DATASET CONTENT =>
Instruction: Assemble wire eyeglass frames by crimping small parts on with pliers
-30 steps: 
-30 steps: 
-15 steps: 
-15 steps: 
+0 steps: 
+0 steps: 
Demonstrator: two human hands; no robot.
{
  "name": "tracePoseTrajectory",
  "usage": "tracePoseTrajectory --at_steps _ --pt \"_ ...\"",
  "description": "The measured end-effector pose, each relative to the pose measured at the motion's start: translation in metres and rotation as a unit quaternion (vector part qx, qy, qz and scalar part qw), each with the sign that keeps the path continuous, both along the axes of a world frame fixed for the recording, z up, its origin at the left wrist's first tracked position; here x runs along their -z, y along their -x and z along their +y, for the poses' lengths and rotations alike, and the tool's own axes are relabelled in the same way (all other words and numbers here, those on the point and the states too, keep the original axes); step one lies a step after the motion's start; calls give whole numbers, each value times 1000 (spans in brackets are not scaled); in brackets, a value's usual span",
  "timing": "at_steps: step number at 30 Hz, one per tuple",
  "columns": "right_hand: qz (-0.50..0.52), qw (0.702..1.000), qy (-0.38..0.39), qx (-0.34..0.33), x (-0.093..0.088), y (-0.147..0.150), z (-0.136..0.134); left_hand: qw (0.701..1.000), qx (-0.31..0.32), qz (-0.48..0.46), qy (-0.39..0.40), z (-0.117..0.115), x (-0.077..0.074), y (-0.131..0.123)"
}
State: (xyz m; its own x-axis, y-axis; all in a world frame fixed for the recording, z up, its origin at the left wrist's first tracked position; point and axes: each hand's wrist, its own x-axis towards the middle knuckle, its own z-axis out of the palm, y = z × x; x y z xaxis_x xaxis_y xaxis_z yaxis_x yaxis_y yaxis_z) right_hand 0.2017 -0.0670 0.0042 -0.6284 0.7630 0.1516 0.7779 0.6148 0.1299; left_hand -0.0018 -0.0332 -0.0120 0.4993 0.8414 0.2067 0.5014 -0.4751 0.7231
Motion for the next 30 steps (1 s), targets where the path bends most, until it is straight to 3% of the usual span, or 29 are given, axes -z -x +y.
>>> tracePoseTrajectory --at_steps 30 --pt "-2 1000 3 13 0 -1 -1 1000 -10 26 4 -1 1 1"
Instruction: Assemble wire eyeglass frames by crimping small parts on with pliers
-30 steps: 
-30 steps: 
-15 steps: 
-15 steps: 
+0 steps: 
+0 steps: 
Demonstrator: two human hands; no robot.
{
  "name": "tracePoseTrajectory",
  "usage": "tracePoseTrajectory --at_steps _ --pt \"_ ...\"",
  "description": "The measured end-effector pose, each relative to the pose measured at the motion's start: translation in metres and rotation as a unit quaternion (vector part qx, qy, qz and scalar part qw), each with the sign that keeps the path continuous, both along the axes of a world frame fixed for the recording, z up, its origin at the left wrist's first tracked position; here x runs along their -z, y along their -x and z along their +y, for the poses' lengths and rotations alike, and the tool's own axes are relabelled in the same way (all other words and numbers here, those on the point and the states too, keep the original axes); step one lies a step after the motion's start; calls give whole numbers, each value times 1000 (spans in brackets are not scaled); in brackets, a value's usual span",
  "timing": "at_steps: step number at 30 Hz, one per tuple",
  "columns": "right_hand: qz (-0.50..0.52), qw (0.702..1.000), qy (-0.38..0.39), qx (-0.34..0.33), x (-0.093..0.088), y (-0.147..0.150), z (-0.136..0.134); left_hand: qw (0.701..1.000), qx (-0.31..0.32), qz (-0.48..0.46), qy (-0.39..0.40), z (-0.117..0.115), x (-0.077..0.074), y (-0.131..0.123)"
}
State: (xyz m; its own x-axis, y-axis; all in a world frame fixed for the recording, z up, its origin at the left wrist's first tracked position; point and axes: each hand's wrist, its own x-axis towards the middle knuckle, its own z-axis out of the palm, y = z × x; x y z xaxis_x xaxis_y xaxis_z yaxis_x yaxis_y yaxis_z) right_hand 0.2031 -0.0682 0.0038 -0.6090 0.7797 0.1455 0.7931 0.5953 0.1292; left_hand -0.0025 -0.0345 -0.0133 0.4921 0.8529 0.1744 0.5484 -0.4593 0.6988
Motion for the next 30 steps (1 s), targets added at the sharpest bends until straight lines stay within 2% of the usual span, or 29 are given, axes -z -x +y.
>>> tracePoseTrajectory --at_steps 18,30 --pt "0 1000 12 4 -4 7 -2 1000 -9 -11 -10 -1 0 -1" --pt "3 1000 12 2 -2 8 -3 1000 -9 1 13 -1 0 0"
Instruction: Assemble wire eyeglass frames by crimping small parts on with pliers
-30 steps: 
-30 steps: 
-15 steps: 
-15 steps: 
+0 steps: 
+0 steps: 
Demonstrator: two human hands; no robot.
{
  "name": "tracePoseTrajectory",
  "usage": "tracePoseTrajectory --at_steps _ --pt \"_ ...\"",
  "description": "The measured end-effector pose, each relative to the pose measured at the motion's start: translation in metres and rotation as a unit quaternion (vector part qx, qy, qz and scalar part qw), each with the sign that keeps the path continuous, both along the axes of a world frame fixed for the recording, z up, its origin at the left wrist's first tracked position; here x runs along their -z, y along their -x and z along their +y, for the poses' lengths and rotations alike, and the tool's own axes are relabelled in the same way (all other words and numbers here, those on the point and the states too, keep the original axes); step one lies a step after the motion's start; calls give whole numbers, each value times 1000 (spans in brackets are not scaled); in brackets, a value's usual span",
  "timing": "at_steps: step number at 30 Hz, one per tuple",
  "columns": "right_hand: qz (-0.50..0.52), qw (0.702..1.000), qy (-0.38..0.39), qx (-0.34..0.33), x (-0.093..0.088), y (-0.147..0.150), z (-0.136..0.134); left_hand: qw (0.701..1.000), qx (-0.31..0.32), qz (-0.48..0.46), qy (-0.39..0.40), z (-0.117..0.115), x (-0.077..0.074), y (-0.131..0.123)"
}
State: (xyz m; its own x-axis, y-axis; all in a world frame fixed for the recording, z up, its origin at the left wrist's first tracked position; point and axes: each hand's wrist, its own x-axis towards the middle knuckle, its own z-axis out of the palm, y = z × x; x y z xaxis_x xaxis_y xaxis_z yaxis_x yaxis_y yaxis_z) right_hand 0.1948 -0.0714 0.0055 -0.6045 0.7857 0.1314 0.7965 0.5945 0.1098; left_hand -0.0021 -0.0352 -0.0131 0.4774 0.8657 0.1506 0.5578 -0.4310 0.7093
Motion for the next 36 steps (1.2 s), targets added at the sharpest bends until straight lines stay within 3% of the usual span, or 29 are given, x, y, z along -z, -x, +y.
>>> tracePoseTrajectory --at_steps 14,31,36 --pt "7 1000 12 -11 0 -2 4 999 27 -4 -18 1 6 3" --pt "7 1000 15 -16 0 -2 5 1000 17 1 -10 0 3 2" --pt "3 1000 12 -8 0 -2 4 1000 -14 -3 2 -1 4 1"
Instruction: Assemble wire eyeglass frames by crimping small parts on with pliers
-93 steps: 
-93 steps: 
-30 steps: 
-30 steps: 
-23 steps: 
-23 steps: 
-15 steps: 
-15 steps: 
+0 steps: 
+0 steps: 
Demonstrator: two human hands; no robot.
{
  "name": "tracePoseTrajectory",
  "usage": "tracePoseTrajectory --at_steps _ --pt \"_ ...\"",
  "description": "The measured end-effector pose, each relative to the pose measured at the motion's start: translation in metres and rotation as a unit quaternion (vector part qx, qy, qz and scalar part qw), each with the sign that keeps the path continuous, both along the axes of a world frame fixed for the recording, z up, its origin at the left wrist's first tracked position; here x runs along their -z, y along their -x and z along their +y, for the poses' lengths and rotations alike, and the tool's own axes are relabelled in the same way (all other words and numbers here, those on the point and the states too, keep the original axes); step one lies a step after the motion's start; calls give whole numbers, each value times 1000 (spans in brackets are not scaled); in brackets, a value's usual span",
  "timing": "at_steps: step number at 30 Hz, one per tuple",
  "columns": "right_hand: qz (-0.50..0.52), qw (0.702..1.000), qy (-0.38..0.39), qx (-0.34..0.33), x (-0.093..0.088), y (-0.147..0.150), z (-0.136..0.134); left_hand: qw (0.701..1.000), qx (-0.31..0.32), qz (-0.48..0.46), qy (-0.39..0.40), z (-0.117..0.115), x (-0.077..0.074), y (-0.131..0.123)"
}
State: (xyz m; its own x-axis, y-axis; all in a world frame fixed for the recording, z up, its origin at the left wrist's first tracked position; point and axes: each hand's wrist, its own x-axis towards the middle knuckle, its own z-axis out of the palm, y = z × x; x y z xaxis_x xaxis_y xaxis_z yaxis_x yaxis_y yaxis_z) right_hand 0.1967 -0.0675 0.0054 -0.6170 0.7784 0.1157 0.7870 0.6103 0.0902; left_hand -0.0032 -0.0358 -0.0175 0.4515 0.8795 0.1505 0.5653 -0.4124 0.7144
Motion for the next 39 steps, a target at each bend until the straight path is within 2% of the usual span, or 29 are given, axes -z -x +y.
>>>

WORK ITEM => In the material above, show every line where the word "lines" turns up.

EXERCISE SOLUTION =>
Motion for the next 30 steps (1 s), targets added at the sharpest bends until straight lines stay within 2% of the usual span, or 29 are given, axes -z -x +y.
Motion for the next 36 steps (1.2 s), targets added at the sharpest bends until straight lines stay within 3% of the usual span, or 29 are given, x, y, z along -z, -x, +y.

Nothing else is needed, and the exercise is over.